Draw your spline to represent this with some curvature and perhaps consider covering the area like a scout or a hawk may cover a selected area before moving on. Once you have defined your path, choose your flying object then choose menu tag 'Align To Spline' and you will see a spline symbol next to your object. In the tag properties below, draw your newly created spline path into the 'Spline Path' box. Along your timeline, set a keyframe at the beginning for your spline 'tag' properties to 0% for position. At the end of your animation (or where you want your 'flight' to complete), set the position to 100%, entering a keyframe again. This will plot the progress along the spline path against the time of your movie.

Now sometimes your object orientation can become dependent on Cinema4D's interpretation of the spline in relation to your other scene objects. There are numerous ways to design around this. Once you align an object path to another, you can not rotate it 'away' … because it's aligned to the new path. You can create a null object, 'parent' your flying beast, and then rotate the parent.

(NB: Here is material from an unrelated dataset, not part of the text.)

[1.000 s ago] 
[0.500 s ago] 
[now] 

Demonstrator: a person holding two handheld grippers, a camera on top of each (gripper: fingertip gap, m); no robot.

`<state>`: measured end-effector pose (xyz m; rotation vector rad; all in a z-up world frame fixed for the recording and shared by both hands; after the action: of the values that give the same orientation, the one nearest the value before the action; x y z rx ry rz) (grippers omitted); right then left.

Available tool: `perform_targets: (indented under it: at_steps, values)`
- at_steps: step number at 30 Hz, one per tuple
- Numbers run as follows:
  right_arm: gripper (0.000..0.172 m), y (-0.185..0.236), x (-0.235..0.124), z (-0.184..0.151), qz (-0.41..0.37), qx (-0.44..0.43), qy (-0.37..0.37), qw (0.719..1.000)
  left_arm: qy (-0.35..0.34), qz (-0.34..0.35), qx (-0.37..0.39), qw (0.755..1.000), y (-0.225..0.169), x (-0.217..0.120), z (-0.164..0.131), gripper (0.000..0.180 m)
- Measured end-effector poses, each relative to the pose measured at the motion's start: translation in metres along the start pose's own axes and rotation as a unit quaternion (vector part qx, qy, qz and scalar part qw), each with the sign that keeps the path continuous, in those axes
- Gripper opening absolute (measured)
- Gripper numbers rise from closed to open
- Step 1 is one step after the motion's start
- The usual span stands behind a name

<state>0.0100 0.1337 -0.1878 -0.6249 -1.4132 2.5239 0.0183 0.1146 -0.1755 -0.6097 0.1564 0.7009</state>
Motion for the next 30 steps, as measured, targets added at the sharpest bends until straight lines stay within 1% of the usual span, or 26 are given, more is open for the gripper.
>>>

A simpler, if a bit offbeat approach is to redraw your spline path backwards. Start at the destination and draw back to your beginning. Set your progress keyframes to travel from end to beginning. If its orientation is reversed, the 'reverse path' will be correct for your design and remedy the orientation.

With your flying object directed to your spline path, you can copy the spline to create a adjustment layer to your flight. I like to picture a rolling coaster with sloping and slanting rails, this tag option is actually referred to as 'rail path'. With a second guide path you can lift and expand, increase the distance between the two paths and especially the angle as you would see any moving object banking against gravity. We see this when planes fly, we see this in the design of a race track.

With your second guide, 'rail' path in place, you can slighly tilt your flying object as it travels. You see little red control buttons next to your timeline play options. The first lets you manually set a keyframe. The second turns on 'automatic keyframing' and this option will record every change you make. You want to be careful since it will record every change but it comes in handy, especially in a case like this where you can make minor adjustments along the way, having them all recorded on your timeline.

These extra tools help you refine your animation giving more freedom to your imagination, the most important tool of all!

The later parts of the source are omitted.